Activity -> The reply should hold only the lines below from the one with "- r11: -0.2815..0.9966" to the end, each copied exactly.

[[ Source data open ]]

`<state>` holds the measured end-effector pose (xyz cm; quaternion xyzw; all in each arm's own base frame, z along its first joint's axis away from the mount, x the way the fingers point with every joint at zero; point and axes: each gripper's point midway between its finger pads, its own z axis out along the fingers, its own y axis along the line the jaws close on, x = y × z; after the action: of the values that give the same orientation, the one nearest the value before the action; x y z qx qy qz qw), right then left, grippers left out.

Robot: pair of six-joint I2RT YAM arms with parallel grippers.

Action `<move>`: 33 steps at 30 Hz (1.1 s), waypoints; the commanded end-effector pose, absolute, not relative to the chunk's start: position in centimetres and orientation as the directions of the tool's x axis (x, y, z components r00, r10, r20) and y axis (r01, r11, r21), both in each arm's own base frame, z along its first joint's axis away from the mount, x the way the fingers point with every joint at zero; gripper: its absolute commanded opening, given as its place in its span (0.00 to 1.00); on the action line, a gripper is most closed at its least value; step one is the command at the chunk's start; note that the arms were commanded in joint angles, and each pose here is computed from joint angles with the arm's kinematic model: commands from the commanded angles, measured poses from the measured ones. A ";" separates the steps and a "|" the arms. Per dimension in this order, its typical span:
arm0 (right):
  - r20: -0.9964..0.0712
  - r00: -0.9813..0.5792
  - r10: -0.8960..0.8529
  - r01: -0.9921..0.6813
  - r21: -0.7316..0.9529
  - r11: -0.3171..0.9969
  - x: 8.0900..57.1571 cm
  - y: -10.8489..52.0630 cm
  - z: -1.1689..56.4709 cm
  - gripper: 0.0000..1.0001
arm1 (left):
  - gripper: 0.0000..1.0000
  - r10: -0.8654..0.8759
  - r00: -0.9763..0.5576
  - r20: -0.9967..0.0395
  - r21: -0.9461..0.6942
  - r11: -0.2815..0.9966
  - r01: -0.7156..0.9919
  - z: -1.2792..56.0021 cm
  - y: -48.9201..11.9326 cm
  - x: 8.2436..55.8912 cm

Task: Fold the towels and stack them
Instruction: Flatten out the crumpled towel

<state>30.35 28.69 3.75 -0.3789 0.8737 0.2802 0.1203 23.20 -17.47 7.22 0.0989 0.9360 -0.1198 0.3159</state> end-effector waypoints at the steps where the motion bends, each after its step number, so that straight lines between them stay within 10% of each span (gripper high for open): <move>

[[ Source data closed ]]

Completed task ->
  - r11: -0.2815..0.9966
  - r01: -0.7156..0.9919
  - z: -1.2792..56.0021 cm
  - y: -48.9201..11.9326 cm
  - x: 8.2436..55.8912 cm

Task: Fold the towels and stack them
Instruction: Flatten out the crumpled towel

<state>30.35 28.69 3.75 -0.3789 0.8737 0.2802 0.1203 23.20 -17.47 7.22 0.0989 0.9360 -0.1198 0.3159</state> end-effector waypoints at the steps where the motion bends, each after its step number, so that straight lines between them stay within 10% of each span (gripper high for open): <move>

Nothing else belongs to the answer.